7. Mount the black box on the board with four pieces of Velcro. This makes for easy removal in-case you need to service any components.
8. Using more velcro, mount your Arduino Uno, the breadboard, and your 9V battery inside the box.
Step 5: Wiring
Now it is time to wire all the electronic components. I have attached a wiring diagram to follow.
Here is a brief description of how the circuity works..
The hall effect sensor is an input to the Arduino that tells it the crank position. Then when the timing is right, the arduino sends out a signal on pins 9 and 10 that go to the two transistors. These transistors act as relays and send 24V to the two solenoids. There are also diodes on the solenoids so that there is no back voltage that may hurt some of the components. The LCD display is an output that shows the RPM of the crankshaft. It gets wires to 5V/ground and also to the two I2C bus pins. The potentiometer is an analog input that goes to pin 1 and varies voltage going into the arduino. I have put a switch on the 9V supply for the arduino so that i can turn the system on/off without opening the box. I also put a fuse block on the 24V input for safety reasons so that i don't burn any wires.
You will need to wire
1. Power to the Arduino through the switch.
2. 5V and ground from arduino to the breadboard.
3. 24V and ground from the power supply to the breadboard though a fuse.
4. Potentiometer to analog pin 1.
5. Hall effect sensor to 24V and digital pin 3.
6. LCD display to the IC2 bus pins and 5v/ground.
7. The two solinoids through the transistors and diodes to digital pins 9 and 10. (These get 24V and take 1.5 Amps each.)
Step 6: Programing
Now time for programming, you will need to be familiar with arduino code to do this part (or just copy and paste my code.)
1. First you will need to include a few libraries..
a. "Wire" used to start the I2C bus for the LCD
b. "LiquidCrystal_I2C" used for the I2C/LCD
c. "Math" needed to do the RPM calculations later on
2. Now define your input/output pins
a.
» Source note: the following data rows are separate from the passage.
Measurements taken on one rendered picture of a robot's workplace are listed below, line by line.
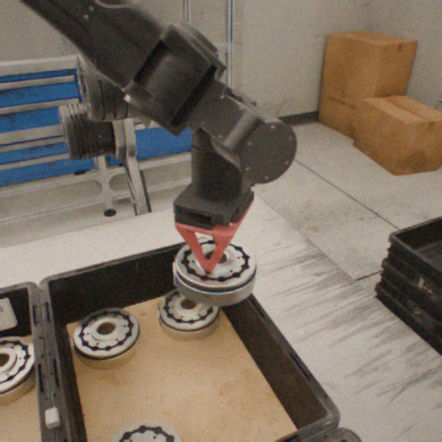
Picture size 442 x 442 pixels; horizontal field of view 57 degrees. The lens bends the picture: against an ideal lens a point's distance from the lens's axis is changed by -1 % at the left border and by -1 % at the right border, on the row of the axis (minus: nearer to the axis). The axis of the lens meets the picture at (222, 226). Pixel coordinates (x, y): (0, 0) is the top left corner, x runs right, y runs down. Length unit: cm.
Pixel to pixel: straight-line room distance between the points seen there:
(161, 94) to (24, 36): 282
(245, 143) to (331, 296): 70
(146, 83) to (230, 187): 14
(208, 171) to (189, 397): 35
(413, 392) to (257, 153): 63
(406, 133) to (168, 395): 277
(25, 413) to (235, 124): 51
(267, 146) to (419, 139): 294
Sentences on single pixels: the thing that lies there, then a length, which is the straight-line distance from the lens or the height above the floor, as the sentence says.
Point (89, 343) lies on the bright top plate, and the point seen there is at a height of 86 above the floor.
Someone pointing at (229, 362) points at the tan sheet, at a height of 83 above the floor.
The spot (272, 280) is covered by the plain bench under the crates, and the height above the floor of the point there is 70.
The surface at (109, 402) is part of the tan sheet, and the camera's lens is 66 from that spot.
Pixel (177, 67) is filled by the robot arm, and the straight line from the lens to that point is 37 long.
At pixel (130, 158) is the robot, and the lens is 141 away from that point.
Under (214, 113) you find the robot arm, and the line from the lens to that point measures 36.
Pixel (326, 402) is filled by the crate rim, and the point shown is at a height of 93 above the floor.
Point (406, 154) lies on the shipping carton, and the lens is 326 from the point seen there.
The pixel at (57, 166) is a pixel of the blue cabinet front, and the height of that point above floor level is 38.
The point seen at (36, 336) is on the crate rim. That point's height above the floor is 93.
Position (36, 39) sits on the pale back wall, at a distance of 318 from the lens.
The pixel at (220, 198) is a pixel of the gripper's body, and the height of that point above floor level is 114.
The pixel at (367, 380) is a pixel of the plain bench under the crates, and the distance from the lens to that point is 86.
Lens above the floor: 136
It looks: 34 degrees down
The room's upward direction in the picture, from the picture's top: straight up
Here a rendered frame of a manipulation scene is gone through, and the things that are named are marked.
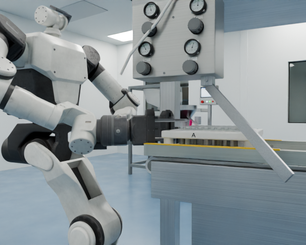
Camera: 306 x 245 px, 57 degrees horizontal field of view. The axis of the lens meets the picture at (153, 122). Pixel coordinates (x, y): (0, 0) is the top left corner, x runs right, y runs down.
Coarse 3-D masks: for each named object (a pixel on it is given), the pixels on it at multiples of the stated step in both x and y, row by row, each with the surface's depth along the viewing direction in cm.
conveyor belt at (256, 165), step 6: (198, 162) 72; (204, 162) 72; (210, 162) 71; (216, 162) 70; (222, 162) 70; (228, 162) 69; (234, 162) 69; (240, 162) 68; (246, 162) 68; (294, 168) 63; (300, 168) 63
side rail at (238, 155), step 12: (144, 144) 77; (156, 156) 76; (168, 156) 74; (180, 156) 73; (192, 156) 71; (204, 156) 70; (216, 156) 69; (228, 156) 68; (240, 156) 66; (252, 156) 65; (288, 156) 62; (300, 156) 61
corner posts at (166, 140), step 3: (165, 138) 77; (168, 138) 77; (171, 138) 77; (165, 141) 77; (168, 141) 77; (171, 141) 77; (246, 141) 68; (249, 141) 68; (246, 144) 68; (249, 144) 68
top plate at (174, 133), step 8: (168, 136) 76; (176, 136) 75; (184, 136) 74; (192, 136) 73; (200, 136) 73; (208, 136) 72; (216, 136) 71; (224, 136) 70; (232, 136) 69; (240, 136) 68
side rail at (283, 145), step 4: (268, 140) 89; (272, 140) 88; (276, 140) 88; (284, 140) 87; (288, 140) 87; (292, 140) 87; (268, 144) 89; (272, 144) 88; (276, 144) 88; (280, 144) 87; (284, 144) 87; (288, 144) 86; (292, 144) 86; (296, 144) 85; (300, 144) 85; (304, 144) 85; (276, 148) 88; (280, 148) 87; (284, 148) 87; (288, 148) 86; (292, 148) 86; (296, 148) 85; (300, 148) 85; (304, 148) 85
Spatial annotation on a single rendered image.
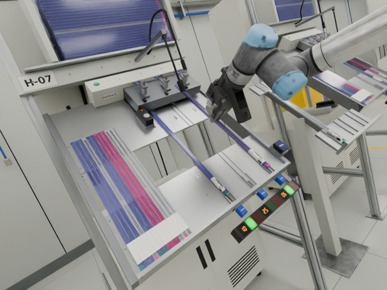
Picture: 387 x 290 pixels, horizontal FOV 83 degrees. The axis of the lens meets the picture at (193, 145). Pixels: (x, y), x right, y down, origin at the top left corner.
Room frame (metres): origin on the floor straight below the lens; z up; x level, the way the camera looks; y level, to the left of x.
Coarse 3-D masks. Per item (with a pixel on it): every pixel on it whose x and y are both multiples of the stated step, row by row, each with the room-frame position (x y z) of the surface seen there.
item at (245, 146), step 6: (174, 84) 0.96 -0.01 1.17; (186, 96) 0.91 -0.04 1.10; (192, 102) 0.89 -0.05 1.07; (198, 102) 0.88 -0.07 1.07; (204, 108) 0.85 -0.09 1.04; (216, 120) 0.80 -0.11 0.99; (222, 126) 0.78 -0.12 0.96; (228, 132) 0.76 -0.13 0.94; (234, 138) 0.74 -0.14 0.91; (240, 144) 0.73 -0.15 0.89; (246, 144) 0.72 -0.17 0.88; (246, 150) 0.71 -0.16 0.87; (264, 162) 0.66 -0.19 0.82
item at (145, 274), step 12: (264, 180) 0.74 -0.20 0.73; (252, 192) 0.70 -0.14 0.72; (240, 204) 0.70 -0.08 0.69; (216, 216) 0.61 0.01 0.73; (204, 228) 0.58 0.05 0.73; (192, 240) 0.58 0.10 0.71; (168, 252) 0.53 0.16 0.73; (180, 252) 0.58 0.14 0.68; (156, 264) 0.50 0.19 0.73; (144, 276) 0.49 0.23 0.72
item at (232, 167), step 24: (192, 168) 0.78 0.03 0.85; (216, 168) 0.78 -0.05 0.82; (240, 168) 0.80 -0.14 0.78; (264, 168) 0.80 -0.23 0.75; (168, 192) 0.69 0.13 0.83; (192, 192) 0.70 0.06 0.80; (216, 192) 0.70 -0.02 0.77; (240, 192) 0.71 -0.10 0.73; (192, 216) 0.63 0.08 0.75; (120, 240) 0.56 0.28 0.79
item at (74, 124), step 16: (64, 112) 0.94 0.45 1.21; (80, 112) 0.95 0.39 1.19; (96, 112) 0.96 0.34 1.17; (112, 112) 0.97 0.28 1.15; (128, 112) 0.98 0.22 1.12; (160, 112) 1.00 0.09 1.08; (176, 112) 1.01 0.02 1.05; (192, 112) 1.03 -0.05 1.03; (64, 128) 0.87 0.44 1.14; (80, 128) 0.88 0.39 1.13; (96, 128) 0.89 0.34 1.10; (128, 128) 0.90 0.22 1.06; (144, 128) 0.91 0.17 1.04; (160, 128) 0.92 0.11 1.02; (176, 128) 0.93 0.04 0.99; (128, 144) 0.84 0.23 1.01; (144, 144) 0.84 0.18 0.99
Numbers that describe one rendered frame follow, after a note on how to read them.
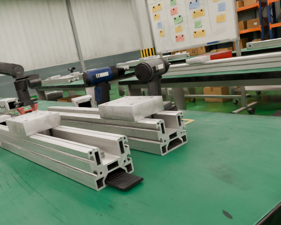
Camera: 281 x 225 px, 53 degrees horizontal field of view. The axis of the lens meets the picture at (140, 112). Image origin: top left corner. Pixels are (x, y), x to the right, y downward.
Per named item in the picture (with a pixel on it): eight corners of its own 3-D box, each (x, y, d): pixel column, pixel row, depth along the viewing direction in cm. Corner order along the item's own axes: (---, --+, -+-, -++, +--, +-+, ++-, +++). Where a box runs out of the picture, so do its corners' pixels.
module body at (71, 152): (-8, 143, 116) (-14, 124, 115) (16, 135, 123) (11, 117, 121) (97, 191, 56) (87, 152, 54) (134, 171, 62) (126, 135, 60)
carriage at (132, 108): (102, 127, 84) (97, 105, 82) (130, 116, 91) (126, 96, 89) (137, 131, 72) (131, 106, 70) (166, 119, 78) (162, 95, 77)
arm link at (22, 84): (11, 80, 142) (14, 79, 137) (25, 77, 146) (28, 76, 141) (15, 93, 143) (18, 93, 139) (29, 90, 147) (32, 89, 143)
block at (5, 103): (0, 114, 213) (-3, 101, 211) (15, 110, 221) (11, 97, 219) (5, 114, 206) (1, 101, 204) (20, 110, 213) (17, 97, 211)
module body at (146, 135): (36, 129, 128) (31, 111, 126) (56, 122, 134) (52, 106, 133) (162, 156, 68) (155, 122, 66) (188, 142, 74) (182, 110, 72)
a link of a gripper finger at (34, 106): (42, 116, 146) (37, 99, 144) (28, 120, 142) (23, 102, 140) (37, 116, 151) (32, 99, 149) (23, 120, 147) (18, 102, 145)
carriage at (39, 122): (11, 139, 91) (5, 119, 89) (43, 129, 98) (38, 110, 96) (29, 145, 79) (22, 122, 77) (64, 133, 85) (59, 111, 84)
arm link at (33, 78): (9, 68, 143) (14, 67, 136) (32, 64, 149) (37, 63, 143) (16, 91, 145) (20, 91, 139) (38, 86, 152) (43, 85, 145)
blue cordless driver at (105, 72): (92, 122, 119) (80, 72, 115) (134, 111, 126) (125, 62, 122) (97, 126, 112) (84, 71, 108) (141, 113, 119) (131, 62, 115)
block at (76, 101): (70, 118, 139) (66, 99, 137) (92, 112, 143) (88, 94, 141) (73, 121, 130) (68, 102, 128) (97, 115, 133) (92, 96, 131)
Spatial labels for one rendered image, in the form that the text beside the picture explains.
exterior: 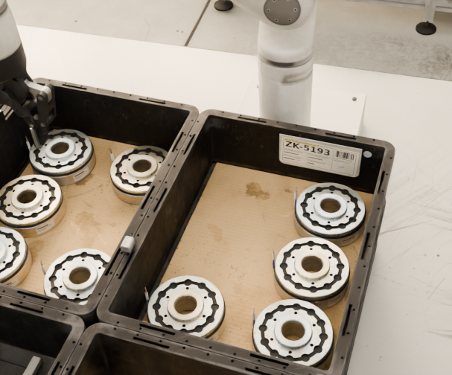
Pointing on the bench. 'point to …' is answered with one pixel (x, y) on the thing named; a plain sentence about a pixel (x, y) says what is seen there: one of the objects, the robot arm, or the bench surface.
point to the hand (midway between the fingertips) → (19, 132)
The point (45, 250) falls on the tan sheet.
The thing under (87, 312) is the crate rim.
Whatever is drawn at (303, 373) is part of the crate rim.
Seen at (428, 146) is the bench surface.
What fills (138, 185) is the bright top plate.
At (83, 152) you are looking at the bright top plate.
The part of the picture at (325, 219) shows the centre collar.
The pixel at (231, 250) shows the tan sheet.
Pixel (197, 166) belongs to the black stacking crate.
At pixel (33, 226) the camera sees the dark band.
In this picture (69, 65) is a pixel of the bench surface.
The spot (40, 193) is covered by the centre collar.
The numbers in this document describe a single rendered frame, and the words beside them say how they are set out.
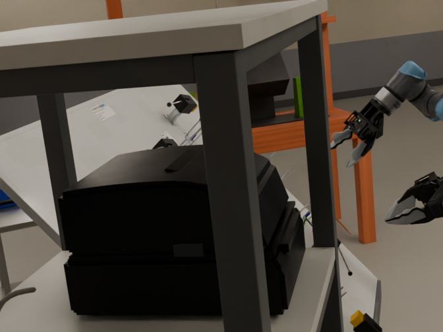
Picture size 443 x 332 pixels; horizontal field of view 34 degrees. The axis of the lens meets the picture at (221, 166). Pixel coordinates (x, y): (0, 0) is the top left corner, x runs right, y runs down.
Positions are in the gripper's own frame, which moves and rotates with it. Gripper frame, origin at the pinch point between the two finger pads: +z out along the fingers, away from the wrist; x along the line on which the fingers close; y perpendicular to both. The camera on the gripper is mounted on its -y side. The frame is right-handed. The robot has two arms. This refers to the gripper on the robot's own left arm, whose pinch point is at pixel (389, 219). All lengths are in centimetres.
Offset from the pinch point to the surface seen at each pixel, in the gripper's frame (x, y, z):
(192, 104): 45, 40, 39
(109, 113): 56, 13, 51
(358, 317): -22.0, 5.9, 21.4
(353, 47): -75, 1022, 88
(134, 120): 51, 22, 50
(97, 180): 51, -77, 17
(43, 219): 47, -45, 48
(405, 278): -134, 266, 59
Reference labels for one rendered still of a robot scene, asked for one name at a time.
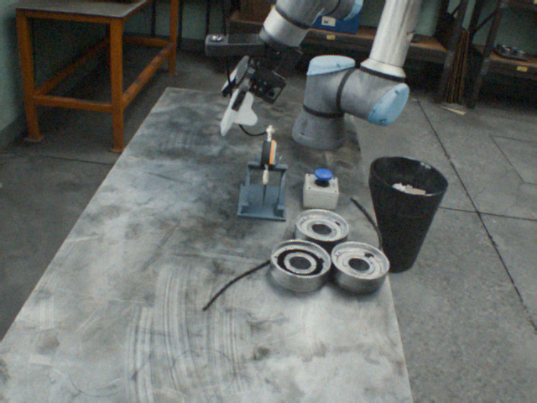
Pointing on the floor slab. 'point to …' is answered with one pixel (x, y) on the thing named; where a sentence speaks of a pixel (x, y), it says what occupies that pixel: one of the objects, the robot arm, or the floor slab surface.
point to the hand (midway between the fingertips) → (219, 114)
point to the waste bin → (404, 206)
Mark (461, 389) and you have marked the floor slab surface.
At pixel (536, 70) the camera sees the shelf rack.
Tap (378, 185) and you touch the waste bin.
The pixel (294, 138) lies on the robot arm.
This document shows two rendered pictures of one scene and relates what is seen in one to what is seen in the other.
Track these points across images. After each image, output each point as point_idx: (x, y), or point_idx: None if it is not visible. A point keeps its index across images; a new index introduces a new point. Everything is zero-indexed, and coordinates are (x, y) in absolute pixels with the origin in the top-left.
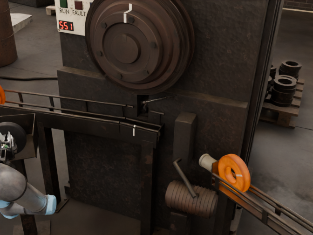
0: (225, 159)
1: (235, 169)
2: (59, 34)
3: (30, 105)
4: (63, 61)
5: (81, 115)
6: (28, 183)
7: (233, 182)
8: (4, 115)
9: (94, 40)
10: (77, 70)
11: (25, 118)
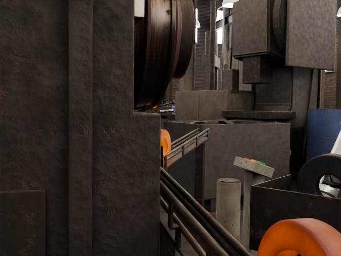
0: (161, 136)
1: (166, 137)
2: (133, 26)
3: (205, 252)
4: (133, 100)
5: (177, 183)
6: (337, 138)
7: (164, 153)
8: (316, 195)
9: (194, 21)
10: (134, 112)
11: (271, 198)
Set "solinoid1pin" to digital pin 9
b. Set"potpin" as analog pin 1
c. Se "ignitioninputpin" as pin 2 (This goes to the hall effect sensor.)
d. Setting your "interruptnumber" as interrupt number 0 (On digital pin number 2)
3. Now define all the following variables. (Volatile is used because these variable are used in the ISR)
4. Now onto the general setup section which only runs once when you start up to arduino
a. Set all your pins as inputs/outputs
b. Set the initial state of your pins/variables
c. attach the interrupt service routine with its settings
d. Initialize and turn on back light of LCD
e. output a statement to the LCD
f. Begin serial communication
5. Now here comes the main loop. It will run forever until the arduino is shut down
a. Output buttonstate previousstate and counter1 to the serial port for diagnosing problems later.
b. Do calculations for the RPM
c. Set up If/Then statements to activate the solenoid only when the first magnet is detected, and keep it on until the second magnet is detected to turn it off.
d. Set up If/Then statement to count the time between hall effect sensor detections
e. Make another If/Then statement that outputs the RPM to the display every time the counter is a multiple of 6. This is done to reduce the lag in the motors when the RPM is being sent to the LCD
f. Insert your Interrupt service routine. This resets the buttonstate, prevousstate, and adds one to the counter every time.
Step 7: Starting Your Motor!
Now that you have all the components to the project put together, just give the flywheel a little push and it should spin away!